**Task instructions:** Reproduce the listing in full. Keep every character unchanged.

**Data:**
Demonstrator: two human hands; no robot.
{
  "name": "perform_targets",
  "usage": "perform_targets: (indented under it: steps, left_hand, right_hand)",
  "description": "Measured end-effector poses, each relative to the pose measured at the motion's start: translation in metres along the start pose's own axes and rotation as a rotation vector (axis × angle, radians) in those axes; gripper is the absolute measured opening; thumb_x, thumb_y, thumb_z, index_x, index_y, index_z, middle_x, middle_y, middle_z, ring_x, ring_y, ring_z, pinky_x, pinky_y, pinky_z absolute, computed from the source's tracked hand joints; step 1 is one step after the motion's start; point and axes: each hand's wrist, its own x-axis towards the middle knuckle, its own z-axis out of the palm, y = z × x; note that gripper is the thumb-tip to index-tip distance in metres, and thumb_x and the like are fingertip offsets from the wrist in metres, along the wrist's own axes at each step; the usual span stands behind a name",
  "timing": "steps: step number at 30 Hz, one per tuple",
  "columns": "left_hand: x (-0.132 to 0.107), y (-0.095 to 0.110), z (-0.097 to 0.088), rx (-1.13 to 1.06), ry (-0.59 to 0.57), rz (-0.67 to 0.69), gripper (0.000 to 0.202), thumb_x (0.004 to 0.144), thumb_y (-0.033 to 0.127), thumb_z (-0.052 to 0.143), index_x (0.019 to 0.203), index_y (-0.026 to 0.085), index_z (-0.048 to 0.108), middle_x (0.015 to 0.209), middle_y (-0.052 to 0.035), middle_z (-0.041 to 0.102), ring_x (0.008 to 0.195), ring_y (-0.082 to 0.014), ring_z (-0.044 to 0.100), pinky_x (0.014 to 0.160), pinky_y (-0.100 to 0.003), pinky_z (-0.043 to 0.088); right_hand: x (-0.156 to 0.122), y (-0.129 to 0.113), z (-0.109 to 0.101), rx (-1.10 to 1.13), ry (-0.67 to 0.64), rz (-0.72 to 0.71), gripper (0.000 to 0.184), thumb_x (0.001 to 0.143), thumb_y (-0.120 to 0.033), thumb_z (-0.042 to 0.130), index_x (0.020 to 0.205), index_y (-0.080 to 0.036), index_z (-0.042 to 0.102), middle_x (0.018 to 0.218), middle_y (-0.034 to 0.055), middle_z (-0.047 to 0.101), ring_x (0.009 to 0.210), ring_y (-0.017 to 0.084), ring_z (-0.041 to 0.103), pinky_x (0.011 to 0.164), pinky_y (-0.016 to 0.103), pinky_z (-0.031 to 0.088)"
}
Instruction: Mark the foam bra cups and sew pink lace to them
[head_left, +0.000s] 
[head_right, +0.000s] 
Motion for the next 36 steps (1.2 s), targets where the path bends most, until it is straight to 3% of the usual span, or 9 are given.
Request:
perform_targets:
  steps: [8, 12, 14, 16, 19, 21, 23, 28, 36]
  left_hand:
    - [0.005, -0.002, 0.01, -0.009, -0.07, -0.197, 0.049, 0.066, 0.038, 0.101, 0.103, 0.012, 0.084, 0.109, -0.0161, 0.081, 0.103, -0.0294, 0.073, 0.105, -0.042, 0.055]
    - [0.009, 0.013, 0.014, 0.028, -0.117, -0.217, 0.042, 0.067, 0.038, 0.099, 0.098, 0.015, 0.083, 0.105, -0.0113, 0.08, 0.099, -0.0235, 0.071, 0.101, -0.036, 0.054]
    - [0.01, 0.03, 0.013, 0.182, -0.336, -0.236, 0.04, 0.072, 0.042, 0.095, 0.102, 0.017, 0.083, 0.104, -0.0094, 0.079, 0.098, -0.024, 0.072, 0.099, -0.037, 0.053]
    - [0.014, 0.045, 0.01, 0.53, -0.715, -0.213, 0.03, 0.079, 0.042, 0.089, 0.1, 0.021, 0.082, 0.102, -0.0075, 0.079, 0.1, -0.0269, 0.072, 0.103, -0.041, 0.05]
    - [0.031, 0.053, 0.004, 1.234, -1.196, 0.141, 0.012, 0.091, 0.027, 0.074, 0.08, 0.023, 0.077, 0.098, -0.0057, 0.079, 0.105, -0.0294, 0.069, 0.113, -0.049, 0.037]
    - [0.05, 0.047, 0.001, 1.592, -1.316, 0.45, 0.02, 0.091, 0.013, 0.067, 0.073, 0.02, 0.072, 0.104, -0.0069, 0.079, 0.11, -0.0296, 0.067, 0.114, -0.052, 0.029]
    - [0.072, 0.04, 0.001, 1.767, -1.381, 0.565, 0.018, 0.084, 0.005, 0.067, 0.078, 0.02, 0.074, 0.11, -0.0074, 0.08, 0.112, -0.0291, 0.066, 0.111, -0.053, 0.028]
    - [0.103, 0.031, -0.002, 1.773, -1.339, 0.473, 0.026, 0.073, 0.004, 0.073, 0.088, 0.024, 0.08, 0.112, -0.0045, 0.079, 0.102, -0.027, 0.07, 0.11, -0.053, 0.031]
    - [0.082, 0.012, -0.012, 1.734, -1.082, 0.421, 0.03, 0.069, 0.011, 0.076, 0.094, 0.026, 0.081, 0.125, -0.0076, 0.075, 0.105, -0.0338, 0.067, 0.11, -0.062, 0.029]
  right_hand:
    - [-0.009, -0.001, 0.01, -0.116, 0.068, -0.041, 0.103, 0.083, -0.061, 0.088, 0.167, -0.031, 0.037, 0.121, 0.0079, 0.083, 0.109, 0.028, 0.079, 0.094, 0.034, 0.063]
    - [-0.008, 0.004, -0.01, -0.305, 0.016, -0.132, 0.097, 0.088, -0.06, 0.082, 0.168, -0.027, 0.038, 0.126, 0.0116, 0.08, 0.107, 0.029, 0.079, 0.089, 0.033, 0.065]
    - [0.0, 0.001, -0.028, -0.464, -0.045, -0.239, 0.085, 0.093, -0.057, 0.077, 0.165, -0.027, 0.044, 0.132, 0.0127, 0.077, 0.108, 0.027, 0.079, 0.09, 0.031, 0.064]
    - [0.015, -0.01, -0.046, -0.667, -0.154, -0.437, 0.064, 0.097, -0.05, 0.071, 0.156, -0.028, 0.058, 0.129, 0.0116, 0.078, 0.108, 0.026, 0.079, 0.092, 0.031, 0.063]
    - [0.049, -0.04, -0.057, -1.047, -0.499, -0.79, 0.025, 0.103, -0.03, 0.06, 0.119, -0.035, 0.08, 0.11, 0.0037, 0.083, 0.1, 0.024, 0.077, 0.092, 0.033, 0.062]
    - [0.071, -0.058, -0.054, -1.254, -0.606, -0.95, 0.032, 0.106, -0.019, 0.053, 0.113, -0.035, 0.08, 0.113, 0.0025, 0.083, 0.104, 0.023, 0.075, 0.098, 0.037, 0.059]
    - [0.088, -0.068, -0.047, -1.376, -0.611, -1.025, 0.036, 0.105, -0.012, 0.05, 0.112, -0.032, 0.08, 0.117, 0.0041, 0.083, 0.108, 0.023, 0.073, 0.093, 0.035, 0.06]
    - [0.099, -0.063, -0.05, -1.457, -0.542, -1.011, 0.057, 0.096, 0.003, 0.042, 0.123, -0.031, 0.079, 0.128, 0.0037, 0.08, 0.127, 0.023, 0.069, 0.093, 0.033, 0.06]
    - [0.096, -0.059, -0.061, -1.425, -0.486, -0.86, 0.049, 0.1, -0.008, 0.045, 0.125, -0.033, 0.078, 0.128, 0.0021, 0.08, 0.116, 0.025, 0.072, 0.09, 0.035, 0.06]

**Answer below:**
Demonstrator: two human hands; no robot.
{
  "name": "perform_targets",
  "usage": "perform_targets: (indented under it: steps, left_hand, right_hand)",
  "description": "Measured end-effector poses, each relative to the pose measured at the motion's start: translation in metres along the start pose's own axes and rotation as a rotation vector (axis × angle, radians) in those axes; gripper is the absolute measured opening; thumb_x, thumb_y, thumb_z, index_x, index_y, index_z, middle_x, middle_y, middle_z, ring_x, ring_y, ring_z, pinky_x, pinky_y, pinky_z absolute, computed from the source's tracked hand joints; step 1 is one step after the motion's start; point and axes: each hand's wrist, its own x-axis towards the middle knuckle, its own z-axis out of the palm, y = z × x; note that gripper is the thumb-tip to index-tip distance in metres, and thumb_x and the like are fingertip offsets from the wrist in metres, along the wrist's own axes at each step; the usual span stands behind a name",
  "timing": "steps: step number at 30 Hz, one per tuple",
  "columns": "left_hand: x (-0.132 to 0.107), y (-0.095 to 0.110), z (-0.097 to 0.088), rx (-1.13 to 1.06), ry (-0.59 to 0.57), rz (-0.67 to 0.69), gripper (0.000 to 0.202), thumb_x (0.004 to 0.144), thumb_y (-0.033 to 0.127), thumb_z (-0.052 to 0.143), index_x (0.019 to 0.203), index_y (-0.026 to 0.085), index_z (-0.048 to 0.108), middle_x (0.015 to 0.209), middle_y (-0.052 to 0.035), middle_z (-0.041 to 0.102), ring_x (0.008 to 0.195), ring_y (-0.082 to 0.014), ring_z (-0.044 to 0.100), pinky_x (0.014 to 0.160), pinky_y (-0.100 to 0.003), pinky_z (-0.043 to 0.088); right_hand: x (-0.156 to 0.122), y (-0.129 to 0.113), z (-0.109 to 0.101), rx (-1.10 to 1.13), ry (-0.67 to 0.64), rz (-0.72 to 0.71), gripper (0.000 to 0.184), thumb_x (0.001 to 0.143), thumb_y (-0.120 to 0.033), thumb_z (-0.042 to 0.130), index_x (0.020 to 0.205), index_y (-0.080 to 0.036), index_z (-0.042 to 0.102), middle_x (0.018 to 0.218), middle_y (-0.034 to 0.055), middle_z (-0.047 to 0.101), ring_x (0.009 to 0.210), ring_y (-0.017 to 0.084), ring_z (-0.041 to 0.103), pinky_x (0.011 to 0.164), pinky_y (-0.016 to 0.103), pinky_z (-0.031 to 0.088)"
}
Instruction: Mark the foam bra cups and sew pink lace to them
[head_left, +0.000s] 
[head_right, +0.000s] 
Motion for the next 36 steps (1.2 s), targets where the path bends most, until it is straight to 3% of the usual span, or 9 are given.
Request:
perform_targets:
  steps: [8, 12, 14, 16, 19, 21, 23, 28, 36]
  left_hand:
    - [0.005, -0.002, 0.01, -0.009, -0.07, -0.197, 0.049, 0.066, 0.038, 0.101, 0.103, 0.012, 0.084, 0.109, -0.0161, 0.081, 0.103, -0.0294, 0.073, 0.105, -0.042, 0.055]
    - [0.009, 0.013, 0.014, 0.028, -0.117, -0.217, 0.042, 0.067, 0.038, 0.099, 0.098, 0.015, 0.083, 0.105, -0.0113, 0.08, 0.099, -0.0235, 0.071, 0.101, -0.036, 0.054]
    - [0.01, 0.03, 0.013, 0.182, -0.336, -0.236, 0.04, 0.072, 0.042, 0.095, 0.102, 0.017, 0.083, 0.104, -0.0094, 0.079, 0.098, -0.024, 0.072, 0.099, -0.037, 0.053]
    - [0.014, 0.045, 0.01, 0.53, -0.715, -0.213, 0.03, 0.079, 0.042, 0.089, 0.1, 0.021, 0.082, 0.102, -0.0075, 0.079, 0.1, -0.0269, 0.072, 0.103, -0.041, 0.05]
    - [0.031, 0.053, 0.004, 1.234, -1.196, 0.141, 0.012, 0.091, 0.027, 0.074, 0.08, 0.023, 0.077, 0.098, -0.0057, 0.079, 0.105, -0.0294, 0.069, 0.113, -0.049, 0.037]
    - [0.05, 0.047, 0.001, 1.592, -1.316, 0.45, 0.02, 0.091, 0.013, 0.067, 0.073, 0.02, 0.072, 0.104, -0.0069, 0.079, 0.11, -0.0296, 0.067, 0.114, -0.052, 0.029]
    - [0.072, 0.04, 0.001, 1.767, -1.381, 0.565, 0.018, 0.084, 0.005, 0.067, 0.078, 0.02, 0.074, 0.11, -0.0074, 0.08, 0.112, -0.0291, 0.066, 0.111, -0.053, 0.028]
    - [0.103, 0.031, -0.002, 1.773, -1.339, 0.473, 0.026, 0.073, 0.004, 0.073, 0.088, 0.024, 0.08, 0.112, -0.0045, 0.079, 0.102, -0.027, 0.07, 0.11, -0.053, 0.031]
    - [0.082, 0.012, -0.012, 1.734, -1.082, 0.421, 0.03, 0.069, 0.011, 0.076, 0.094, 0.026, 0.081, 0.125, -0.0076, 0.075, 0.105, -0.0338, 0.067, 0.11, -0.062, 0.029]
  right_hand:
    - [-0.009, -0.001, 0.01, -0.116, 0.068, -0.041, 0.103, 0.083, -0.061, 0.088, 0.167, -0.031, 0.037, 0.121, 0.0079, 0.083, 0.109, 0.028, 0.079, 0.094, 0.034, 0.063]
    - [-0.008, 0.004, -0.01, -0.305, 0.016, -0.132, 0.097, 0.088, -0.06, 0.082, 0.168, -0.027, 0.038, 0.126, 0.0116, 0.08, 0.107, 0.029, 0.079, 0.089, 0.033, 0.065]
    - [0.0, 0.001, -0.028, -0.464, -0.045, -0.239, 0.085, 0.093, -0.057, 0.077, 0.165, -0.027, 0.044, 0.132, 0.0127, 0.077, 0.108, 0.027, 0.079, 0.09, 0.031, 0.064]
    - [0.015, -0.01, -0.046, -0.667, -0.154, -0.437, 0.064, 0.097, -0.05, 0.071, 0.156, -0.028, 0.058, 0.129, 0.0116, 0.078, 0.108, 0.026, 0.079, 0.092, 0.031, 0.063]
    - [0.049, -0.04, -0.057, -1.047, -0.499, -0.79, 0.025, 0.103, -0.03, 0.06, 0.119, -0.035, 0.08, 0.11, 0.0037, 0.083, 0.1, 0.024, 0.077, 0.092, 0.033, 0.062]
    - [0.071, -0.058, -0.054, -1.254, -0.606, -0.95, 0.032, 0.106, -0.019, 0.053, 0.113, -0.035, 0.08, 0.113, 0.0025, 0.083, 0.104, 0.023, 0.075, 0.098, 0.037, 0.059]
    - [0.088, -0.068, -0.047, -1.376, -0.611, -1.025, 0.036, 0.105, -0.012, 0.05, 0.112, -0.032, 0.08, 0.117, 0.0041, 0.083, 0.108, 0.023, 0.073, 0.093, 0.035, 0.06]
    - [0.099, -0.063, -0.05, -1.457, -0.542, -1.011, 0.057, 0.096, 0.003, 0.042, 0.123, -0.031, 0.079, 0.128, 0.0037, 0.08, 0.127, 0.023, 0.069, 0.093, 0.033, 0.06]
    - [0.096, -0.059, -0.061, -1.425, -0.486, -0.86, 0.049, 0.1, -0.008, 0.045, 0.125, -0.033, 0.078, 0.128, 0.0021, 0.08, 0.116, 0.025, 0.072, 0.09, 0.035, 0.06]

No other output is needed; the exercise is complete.